=== Problem statement ===
Scan the material for the word "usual" and return every matching line.

== Segment start ==

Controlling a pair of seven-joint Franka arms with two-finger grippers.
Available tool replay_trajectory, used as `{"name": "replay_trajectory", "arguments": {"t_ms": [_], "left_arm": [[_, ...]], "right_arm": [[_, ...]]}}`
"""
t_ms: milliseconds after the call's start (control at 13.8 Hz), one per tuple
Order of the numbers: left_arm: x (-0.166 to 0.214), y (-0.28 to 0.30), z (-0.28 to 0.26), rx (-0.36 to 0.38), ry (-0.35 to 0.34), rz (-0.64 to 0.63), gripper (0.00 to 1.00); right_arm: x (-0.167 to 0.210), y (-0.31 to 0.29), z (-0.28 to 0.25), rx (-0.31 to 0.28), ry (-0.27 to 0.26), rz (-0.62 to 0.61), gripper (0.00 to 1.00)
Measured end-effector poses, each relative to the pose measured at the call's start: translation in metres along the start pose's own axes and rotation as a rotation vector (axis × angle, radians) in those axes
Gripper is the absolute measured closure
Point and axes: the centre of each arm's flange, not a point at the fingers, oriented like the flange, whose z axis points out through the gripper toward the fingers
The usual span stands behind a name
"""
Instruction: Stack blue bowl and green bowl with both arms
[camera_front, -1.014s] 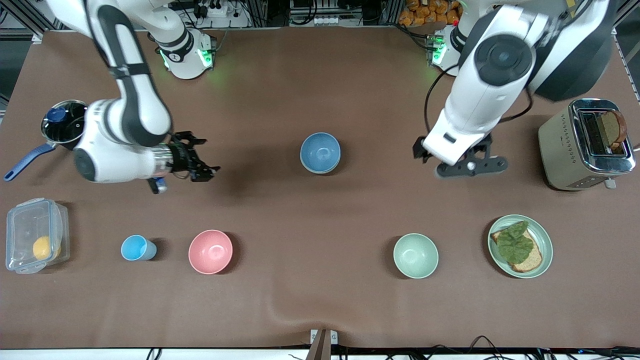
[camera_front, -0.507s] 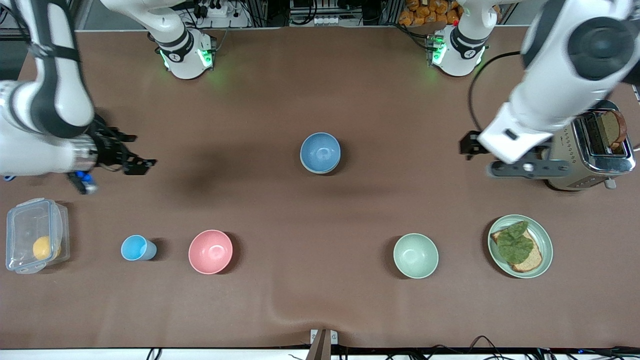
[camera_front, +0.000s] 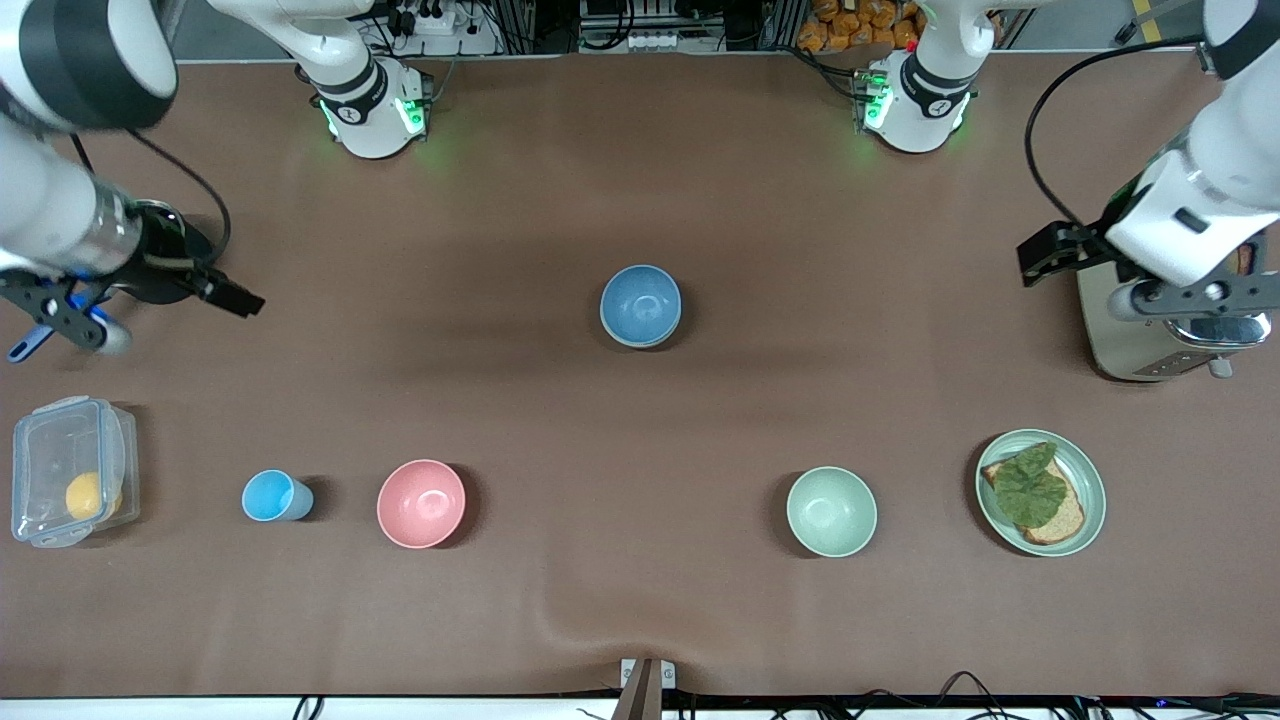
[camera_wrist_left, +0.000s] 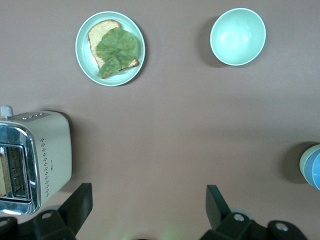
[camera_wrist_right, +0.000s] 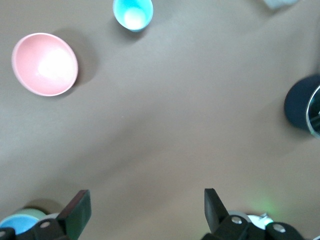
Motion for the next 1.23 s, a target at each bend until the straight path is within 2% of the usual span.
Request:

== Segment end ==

=== Finished task ===
The usual span stands behind a name
Motion for the next 1.23 s, a target at each bend until the straight path is within 2% of the usual span.

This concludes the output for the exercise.